● Task description
Count how many lines below include the word "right". Answer with a number only.

● Supplied data

####################

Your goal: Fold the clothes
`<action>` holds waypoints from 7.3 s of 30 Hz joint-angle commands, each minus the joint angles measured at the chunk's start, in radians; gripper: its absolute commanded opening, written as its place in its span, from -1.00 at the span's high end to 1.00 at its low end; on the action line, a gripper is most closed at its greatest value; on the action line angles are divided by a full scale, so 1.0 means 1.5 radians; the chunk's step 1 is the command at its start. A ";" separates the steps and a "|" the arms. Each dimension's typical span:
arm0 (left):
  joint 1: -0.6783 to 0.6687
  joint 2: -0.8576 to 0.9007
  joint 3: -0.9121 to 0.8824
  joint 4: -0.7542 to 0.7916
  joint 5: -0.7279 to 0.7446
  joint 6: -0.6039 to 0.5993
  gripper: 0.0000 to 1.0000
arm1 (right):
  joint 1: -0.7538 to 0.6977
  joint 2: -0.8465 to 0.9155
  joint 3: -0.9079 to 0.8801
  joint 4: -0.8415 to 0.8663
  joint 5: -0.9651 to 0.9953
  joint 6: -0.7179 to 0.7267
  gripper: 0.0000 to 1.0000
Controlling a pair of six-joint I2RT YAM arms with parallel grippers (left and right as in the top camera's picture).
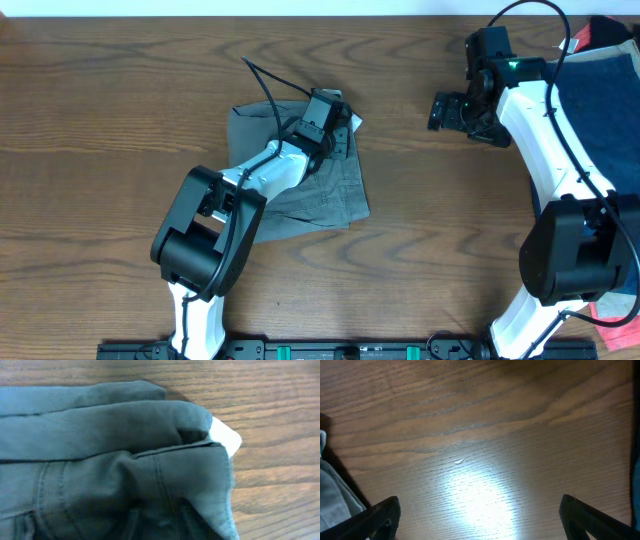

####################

● Output below
2